Après des mois passés dans les camps soudanais, des dizaines de milliers de réfugiés qui ont fui la guerre du Tigré dans le nord de l’Éthiopie risquent maintenant d’être contaminés par l’hépatite E. Alors que le conflit s’enlise, les groupes humanitaires alertent la communauté internationale sur les conditions « catastrophiques » des camps.

Depuis un mois, des éclosions d’hépatite E menacent les réfugiés éthiopiens, qui sont plus de 50 000 à vivre dans les camps dans l’est du Soudan. Ce sont surtout les gens immunosupprimés et les femmes enceintes qui sont touchés par la forme sévère de cette maladie virale, qui atteint le foie.

« Pour celles qui en sont au troisième trimestre de grossesse, on parle d’un taux de mortalité de 10 à 30 % », explique Kate Zinszer, professeure adjointe de l’École de santé publique de l’Université de Montréal.

En date du 29 juillet, 466 cas de la maladie ont été recensés dans ces camps pour réfugiés, situés dans les États de Gedaref et de Kassala. Fatigue, vomissements et jaunisse sont quelques-uns des symptômes de l’hépatite E.
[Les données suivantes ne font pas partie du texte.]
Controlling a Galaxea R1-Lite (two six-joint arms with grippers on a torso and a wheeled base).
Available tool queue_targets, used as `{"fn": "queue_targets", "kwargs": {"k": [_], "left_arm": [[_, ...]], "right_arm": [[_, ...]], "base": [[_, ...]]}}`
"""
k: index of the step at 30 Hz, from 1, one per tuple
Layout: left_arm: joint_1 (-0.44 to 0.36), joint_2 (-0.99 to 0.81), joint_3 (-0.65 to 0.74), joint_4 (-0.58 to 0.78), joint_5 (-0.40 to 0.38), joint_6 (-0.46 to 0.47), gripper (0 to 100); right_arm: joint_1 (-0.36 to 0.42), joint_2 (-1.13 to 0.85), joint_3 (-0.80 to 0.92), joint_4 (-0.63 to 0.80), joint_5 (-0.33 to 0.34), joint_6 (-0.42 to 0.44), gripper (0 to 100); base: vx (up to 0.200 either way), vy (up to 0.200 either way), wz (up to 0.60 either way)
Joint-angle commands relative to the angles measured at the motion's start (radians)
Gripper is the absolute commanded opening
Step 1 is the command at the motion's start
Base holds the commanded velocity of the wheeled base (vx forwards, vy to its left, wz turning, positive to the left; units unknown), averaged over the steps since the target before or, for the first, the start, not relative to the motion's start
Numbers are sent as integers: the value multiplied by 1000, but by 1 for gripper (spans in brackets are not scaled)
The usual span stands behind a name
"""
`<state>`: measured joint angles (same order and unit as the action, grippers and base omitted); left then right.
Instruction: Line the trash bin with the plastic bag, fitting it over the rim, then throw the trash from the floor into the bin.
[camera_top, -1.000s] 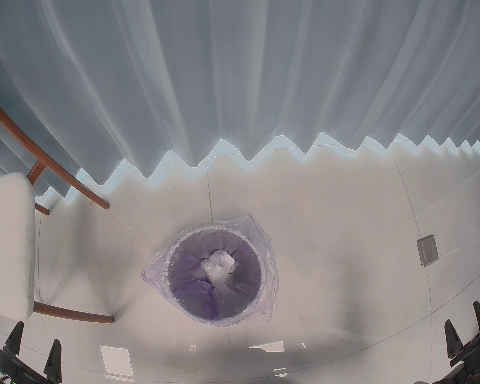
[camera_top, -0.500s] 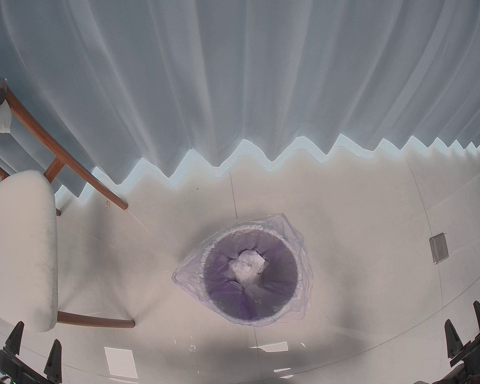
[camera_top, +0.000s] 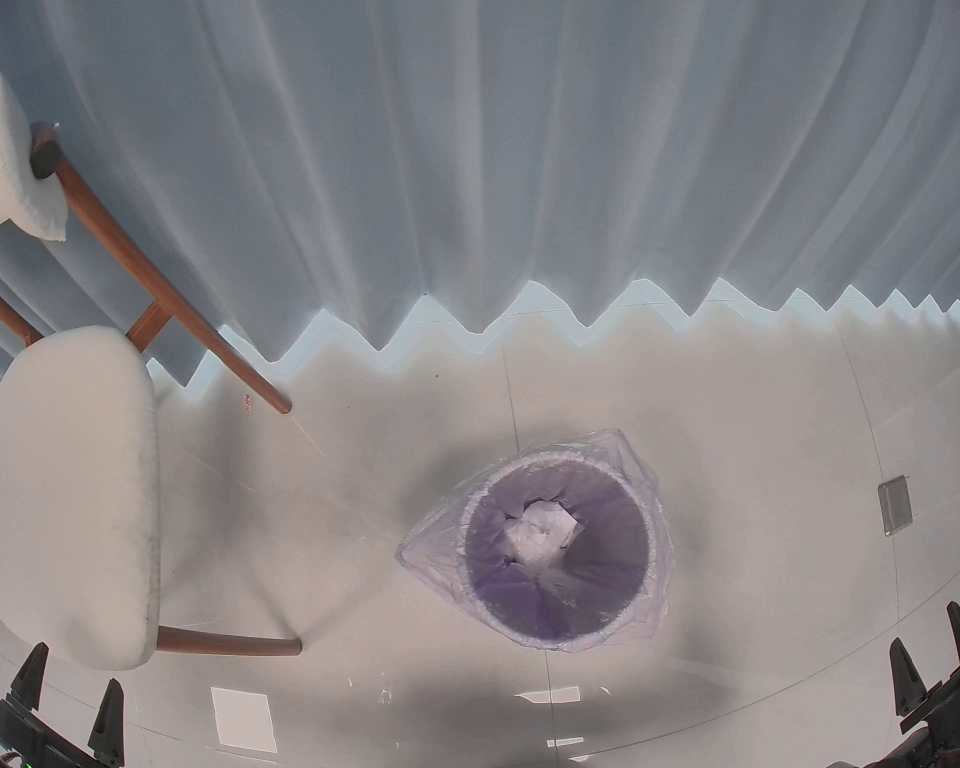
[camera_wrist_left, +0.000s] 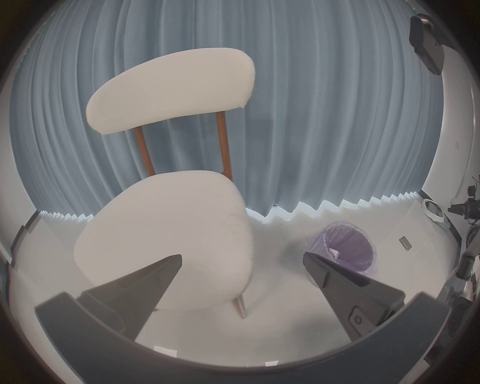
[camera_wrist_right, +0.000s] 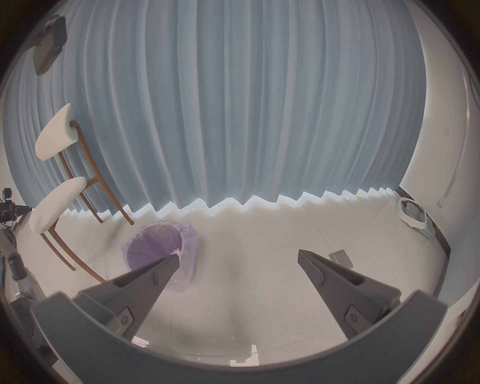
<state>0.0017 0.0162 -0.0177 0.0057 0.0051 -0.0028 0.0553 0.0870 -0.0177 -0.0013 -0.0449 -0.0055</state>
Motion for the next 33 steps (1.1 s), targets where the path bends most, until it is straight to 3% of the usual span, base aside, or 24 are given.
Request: {"fn": "queue_targets", "kwargs": {"k": [1, 8, 17, 33], "left_arm": [[0, -16, 15, 0, 1, 0, 100], [0, -16, 15, 0, 1, 0, 100], [0, -16, 15, 0, 1, -2, 100], [0, -16, 15, 0, 1, -2, 100]], "right_arm": [[0, 5, 18, 0, 0, -1, 100], [0, 3, 18, 0, 0, -1, 100], [0, 3, 18, 0, 2, -1, 100], [0, 3, 18, 0, 3, -1, 100]], "base": [[0, 0, 600], [0, 0, 600], [0, 0, 0], [0, 0, -600]]}}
La maladie se propage par la contamination de l’eau potable par les selles des individus infectés, explique Jean-Nicolas Dangelser, chef de mission de Médecins sans frontières (MSF) au Soudan.

Le problème qu’on a depuis le début dans les camps est un manque clair d’approvisionnement en eau et surtout, sur le plan sanitaire, le nombre de latrines est complètement insuffisant.

Jean-Nicolas Dangelser, chef de mission de Médecins sans frontières au Soudan

M. Dangelser déplore le manque de coordination de la communauté internationale pour régler la situation à temps.

Avec la saison des pluies qui bat son plein, il redoute que les inondations ne déplacent les déjections vers d’autres parties des camps et que la maladie ne s’y répande. Présents sur les lieux, les équipes de Médecins sans frontières ont mis en place des cliniques et traitent l’eau.

Les installations d’Oum Rakouba et de Tunaydbah accueillent chacune plus de 20 000 Éthiopiens qui ont fui le Tigré, où la guerre fait rage depuis novembre. Des milliers de morts auraient péri dans le conflit jusqu’à présent. Les combats s’étendent aussi à la région voisine d’Afar.

Après la tenue d’élections non autorisées par le Front de libération du peuple du Tigré (TPLF) en novembre, le premier ministre Abiy Ahmed a lancé une offensive contre la région, qui aspire à l’indépendance. Rappelons que ce dernier avait reçu le prix Nobel de la paix en 2019, en raison du rapprochement avec l’Érythrée après des années de conflit.

« Pas d’avenir dans ces camps »

Face aux mauvaises conditions dans les camps, beaucoup décident de retourner au Tigré pour retrouver leur famille restée là-bas. D’autres repartent vers la Libye, dans l’espoir d’atteindre l’Europe. « La population dans les camps est très jeune et il n’y a aucune option pour continuer les études ici, déplore Jean-Nicolas Dangelser. Il n’y a pas d’avenir dans ces camps, les conditions sont assez catastrophiques. »

Les réfugiés éthiopiens vivent dans l’inquiétude constante du sort de leurs proches restés au pays, souligne Martin Plaut, spécialiste de la corne de l’Afrique affilié à l’Université de Londres. En plus de la guerre qui sévit, les habitants du Tigré sont en proie à la famine. L’aide humanitaire peine à accéder à la région.

La situation pourrait être aussi grave qu’en 1984-1985, où 400 000 Éthiopiens sont morts. C’est sérieux à ce point.

Martin Plaut, spécialiste de la corne de l’Afrique affilié à l’Université de Londres

Le conflit n’est pas sur le point de se régler, estime Martin Plaut. « Jusqu’à ce que le gouvernement éthiopien change d’idée et décide de négocier, rien ne se produira », souligne-t-il.

Plus tôt la semaine dernière, des habitants ont affirmé avoir vu des corps flotter dans la Tekezé, sous-affluent du Nil qui sépare l’Éthiopie du Soudan. « Les corps que j’ai vus [lundi] portaient des blessures et avaient les mains liées », a déclaré à l’Agence France-Presse un témoin joint par téléphone. Sur Twitter, le gouvernement éthiopien a nié les allégations de massacre.

En chiffres

350 000 : Nombre de personnes en proie à la famine au Tigré.

Source : Organisation des Nations unies

100 : Nombre de camions d’aide alimentaire qu’il serait nécessaire d’envoyer par jour au Tigré, selon le secrétaire général adjoint de l’ONU aux affaires humanitaires, Martin Griffiths.